**Problem statement**
Your answer should consist of the complete listing, repeated verbatim.

**Information shown**
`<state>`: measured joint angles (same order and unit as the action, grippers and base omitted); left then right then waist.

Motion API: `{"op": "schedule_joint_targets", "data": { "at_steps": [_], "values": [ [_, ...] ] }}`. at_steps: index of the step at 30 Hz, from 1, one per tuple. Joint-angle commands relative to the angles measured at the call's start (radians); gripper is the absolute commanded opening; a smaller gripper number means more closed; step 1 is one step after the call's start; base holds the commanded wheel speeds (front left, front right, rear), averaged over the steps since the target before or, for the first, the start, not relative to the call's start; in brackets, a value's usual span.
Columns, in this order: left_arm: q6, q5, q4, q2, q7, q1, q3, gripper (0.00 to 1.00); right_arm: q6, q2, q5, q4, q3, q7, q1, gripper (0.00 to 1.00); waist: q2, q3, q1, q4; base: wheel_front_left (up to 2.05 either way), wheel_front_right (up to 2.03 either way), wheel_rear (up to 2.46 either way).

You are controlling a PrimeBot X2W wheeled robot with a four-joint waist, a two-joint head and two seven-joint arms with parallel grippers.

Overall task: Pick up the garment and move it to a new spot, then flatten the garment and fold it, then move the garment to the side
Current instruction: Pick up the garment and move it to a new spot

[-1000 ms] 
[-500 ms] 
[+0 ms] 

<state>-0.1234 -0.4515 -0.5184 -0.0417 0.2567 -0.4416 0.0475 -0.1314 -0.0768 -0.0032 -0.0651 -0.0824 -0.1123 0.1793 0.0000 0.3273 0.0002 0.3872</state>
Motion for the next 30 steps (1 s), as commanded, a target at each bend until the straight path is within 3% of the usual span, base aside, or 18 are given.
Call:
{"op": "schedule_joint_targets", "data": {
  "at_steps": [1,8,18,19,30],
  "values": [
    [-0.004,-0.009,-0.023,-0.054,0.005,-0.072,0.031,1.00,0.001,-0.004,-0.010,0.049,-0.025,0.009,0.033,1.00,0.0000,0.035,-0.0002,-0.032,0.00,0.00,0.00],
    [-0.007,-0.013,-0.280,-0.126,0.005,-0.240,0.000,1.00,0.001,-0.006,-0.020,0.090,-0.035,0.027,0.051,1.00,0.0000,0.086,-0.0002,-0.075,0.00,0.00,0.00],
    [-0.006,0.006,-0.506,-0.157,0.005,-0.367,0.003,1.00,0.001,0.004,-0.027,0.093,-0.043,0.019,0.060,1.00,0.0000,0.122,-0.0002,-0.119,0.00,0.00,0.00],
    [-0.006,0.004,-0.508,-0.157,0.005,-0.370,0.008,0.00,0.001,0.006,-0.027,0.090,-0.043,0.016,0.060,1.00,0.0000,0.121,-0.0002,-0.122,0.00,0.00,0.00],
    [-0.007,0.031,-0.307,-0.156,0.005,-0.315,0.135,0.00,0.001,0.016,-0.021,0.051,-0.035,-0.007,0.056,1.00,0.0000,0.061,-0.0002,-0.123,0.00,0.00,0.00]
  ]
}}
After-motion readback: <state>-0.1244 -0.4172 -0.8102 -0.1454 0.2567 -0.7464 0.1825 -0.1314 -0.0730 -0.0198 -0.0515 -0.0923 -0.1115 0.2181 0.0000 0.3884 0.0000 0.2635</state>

**Answer to this task**
`<state>`: measured joint angles (same order and unit as the action, grippers and base omitted); left then right then waist.

Motion API: `{"op": "schedule_joint_targets", "data": { "at_steps": [_], "values": [ [_, ...] ] }}`. at_steps: index of the step at 30 Hz, from 1, one per tuple. Joint-angle commands relative to the angles measured at the call's start (radians); gripper is the absolute commanded opening; a smaller gripper number means more closed; step 1 is one step after the call's start; base holds the commanded wheel speeds (front left, front right, rear), averaged over the steps since the target before or, for the first, the start, not relative to the call's start; in brackets, a value's usual span.
Columns, in this order: left_arm: q6, q5, q4, q2, q7, q1, q3, gripper (0.00 to 1.00); right_arm: q6, q2, q5, q4, q3, q7, q1, gripper (0.00 to 1.00); waist: q2, q3, q1, q4; base: wheel_front_left (up to 2.05 either way), wheel_front_right (up to 2.03 either way), wheel_rear (up to 2.46 either way).

You are controlling a PrimeBot X2W wheeled robot with a four-joint waist, a two-joint head and two seven-joint arms with parallel grippers.

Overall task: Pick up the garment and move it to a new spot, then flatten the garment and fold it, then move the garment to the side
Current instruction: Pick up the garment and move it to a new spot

[-1000 ms] 
[-500 ms] 
[+0 ms] 

<state>-0.1234 -0.4515 -0.5184 -0.0417 0.2567 -0.4416 0.0475 -0.1314 -0.0768 -0.0032 -0.0651 -0.0824 -0.1123 0.1793 0.0000 0.3273 0.0002 0.3872</state>
Motion for the next 30 steps (1 s), as commanded, a target at each bend until the straight path is within 3% of the usual span, base aside, or 18 are given.
Call:
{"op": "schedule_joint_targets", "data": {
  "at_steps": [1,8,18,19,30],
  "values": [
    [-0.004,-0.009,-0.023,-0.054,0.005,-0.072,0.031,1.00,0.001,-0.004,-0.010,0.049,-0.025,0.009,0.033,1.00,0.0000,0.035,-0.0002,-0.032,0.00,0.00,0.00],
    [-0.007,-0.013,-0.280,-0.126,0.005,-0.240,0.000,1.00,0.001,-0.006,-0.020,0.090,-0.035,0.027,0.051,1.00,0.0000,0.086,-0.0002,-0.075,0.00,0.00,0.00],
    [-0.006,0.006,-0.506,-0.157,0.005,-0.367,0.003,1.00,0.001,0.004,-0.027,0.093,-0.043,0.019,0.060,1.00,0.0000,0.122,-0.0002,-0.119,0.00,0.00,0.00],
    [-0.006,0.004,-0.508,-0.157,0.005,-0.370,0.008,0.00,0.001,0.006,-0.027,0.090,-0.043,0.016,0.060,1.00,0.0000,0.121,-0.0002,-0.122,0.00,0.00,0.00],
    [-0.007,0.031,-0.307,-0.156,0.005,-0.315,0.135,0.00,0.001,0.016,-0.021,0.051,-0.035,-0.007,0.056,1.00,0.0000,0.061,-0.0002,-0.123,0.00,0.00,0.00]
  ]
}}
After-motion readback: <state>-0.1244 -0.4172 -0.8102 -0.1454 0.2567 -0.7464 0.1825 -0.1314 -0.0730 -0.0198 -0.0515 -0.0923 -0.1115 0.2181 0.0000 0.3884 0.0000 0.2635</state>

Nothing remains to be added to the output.